● ACTION ITEM: Using the data that follows, give the number of lines where the string "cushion" occurs, and nothing else.
━━━━━ GIVEN MATERIAL
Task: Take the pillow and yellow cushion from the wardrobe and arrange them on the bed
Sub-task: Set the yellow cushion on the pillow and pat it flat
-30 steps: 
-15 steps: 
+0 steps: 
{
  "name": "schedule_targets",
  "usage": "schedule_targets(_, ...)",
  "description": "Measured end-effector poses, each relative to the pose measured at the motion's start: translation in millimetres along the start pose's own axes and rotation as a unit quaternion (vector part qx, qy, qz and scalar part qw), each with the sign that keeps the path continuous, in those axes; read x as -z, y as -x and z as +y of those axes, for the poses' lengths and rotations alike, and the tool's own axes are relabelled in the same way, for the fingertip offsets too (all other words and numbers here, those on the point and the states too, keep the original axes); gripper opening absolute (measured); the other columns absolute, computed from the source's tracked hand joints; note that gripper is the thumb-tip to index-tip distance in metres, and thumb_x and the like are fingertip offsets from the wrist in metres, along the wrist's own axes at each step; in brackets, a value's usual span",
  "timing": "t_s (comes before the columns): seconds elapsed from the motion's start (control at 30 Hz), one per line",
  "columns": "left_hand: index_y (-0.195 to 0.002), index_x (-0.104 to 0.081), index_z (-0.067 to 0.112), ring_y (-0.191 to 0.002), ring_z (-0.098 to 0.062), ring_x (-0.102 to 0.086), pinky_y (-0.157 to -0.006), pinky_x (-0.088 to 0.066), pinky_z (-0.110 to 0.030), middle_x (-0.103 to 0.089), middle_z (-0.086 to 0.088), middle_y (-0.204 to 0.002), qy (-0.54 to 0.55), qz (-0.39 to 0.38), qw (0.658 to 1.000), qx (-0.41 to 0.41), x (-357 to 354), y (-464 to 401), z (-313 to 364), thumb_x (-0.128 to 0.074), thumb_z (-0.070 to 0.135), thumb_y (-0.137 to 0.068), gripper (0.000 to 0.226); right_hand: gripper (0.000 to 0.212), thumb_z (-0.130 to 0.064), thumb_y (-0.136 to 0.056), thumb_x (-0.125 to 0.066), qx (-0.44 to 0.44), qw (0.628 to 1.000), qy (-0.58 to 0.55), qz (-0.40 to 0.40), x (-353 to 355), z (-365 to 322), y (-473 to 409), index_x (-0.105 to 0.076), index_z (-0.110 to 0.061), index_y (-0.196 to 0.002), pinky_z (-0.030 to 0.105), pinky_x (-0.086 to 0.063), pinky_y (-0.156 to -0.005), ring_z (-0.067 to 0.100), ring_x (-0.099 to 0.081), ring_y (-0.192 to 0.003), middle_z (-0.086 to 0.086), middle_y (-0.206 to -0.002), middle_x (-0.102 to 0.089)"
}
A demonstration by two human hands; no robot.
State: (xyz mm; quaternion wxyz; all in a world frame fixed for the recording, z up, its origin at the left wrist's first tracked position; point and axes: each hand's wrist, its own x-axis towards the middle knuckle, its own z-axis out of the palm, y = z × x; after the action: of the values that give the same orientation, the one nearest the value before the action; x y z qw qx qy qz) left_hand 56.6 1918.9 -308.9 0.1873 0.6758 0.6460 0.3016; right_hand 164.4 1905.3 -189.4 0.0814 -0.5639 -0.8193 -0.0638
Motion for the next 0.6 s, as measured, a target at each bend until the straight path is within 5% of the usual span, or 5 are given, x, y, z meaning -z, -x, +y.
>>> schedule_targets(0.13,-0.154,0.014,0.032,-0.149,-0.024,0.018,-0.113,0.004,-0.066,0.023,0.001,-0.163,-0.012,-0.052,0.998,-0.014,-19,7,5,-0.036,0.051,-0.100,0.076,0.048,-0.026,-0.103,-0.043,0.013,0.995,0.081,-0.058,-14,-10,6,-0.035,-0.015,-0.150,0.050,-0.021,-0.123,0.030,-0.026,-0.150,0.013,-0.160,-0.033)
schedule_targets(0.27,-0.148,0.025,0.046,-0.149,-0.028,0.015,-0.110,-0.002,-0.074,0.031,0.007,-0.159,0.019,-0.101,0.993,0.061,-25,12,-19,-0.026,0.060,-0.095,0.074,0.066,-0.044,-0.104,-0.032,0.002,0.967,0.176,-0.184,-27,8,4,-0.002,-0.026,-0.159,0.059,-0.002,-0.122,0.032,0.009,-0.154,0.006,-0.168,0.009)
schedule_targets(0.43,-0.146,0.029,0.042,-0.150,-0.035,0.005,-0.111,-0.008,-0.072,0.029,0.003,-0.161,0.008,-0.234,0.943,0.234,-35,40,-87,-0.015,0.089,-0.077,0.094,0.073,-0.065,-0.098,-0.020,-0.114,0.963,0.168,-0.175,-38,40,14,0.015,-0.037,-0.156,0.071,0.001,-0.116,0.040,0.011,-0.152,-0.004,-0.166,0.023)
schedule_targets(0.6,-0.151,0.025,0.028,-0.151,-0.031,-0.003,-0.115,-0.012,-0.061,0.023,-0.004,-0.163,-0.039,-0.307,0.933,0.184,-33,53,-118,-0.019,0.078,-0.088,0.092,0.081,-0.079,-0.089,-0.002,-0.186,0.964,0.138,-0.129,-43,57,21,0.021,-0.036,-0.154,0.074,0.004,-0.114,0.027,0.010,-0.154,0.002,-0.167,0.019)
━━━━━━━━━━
● REPLY TO THE EXERCISE: 2